Posted by: Pedro | October 24, 2007 1:49 PM

As a DC United fan, I must say:


That's DC for ya!

Posted by: Hoost | October 24, 2007 3:26 PM

Responding to several of the comments above, it's the Lerners, not the city, who will pay for the shuttle service from RFK to the new stadium. The team is picking up the cost of the buses and drivers.
And the team is working on routing that they believe will permit the shuttles to make the trip from RFK to the new stadium in seven minutes. That seems overly optimistic to me, but that's the current planning.
But most of all, the Nats are depending on a higher proportion of fans taking Metro than they had at RFK (and that was very high)--and the team will launch a big ad campaign to support this idea. The fact is that the Metro station will be closer to the ballpark even than the Stadium/Armory station is to RFK.
The parking situation is clearly a mess, but there's so much empty land around the stadium that it should be possible to find more solutions, and the Nats are still working on that, with the city and whatever federal agencies are willing to talk about use of their property.

Posted by: Fisher | October 24, 2007 3:36 PM

I take umbrage at Fisher's reference to "the abandoned old stadium."

(Actually, that really did annoy me.)

Anyhow, I heard a rumor that the DC Circulator buses (which are terrific) are going to add game-day only routes from Georgetown to the park. Anybody know about this?

Posted by: Georgetwoner | October 24, 2007 3:38 PM

It must be easy in the ivory tower to wave your hand and make parking spaces magically appear.

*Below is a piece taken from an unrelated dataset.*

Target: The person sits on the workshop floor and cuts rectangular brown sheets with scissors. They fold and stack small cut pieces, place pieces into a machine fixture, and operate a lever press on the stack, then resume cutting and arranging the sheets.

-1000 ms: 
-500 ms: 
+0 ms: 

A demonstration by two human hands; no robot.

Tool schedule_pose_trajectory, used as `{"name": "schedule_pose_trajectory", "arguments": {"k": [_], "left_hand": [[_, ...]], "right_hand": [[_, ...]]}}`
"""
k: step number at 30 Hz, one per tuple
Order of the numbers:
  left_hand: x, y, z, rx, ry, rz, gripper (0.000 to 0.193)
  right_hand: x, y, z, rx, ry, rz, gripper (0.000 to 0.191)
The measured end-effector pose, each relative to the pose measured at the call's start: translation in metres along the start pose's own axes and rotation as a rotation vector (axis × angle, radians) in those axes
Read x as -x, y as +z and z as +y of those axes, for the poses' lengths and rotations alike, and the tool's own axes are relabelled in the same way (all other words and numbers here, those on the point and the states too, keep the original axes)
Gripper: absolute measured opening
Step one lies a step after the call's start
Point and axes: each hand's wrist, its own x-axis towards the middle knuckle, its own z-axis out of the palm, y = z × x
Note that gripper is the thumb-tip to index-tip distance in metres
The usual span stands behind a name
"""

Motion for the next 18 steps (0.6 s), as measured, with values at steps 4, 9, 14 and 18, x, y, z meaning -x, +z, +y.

Posted by: Not Impressed | October 24, 2007 9:18 PM

Wouldn't it be just as easy to shuttle people directly to the L'Enfant Plaza station? (Similar to the buses to the Red line at Union Station they provided from RFK for some time) It can move people out quickly and put people directly on the Yellow, Orange and Blue trains. Buses could go down I street and up 7th. It seems that the bottlenecks with taking Metro occur when you have to change trains late at night.

Posted by: JJJ | October 24, 2007 10:58 PM

"Parking in the shadow of the abandoned old stadium is a bad joke."

An immature and transparent effort to once again rile up soccer fans. Are you needy for attention?

Anyway: If gamedays coincide, Nats fans are welcome to join us in in Lot 8 for tailgating. There we can all be friends, as we laugh and cry in our beers, in the shadow of the "abandoned" old stadium, about the tragicomic DC government.

Posted by: Nonplussed | October 25, 2007 4:13 AM

The comments to this entry are closed.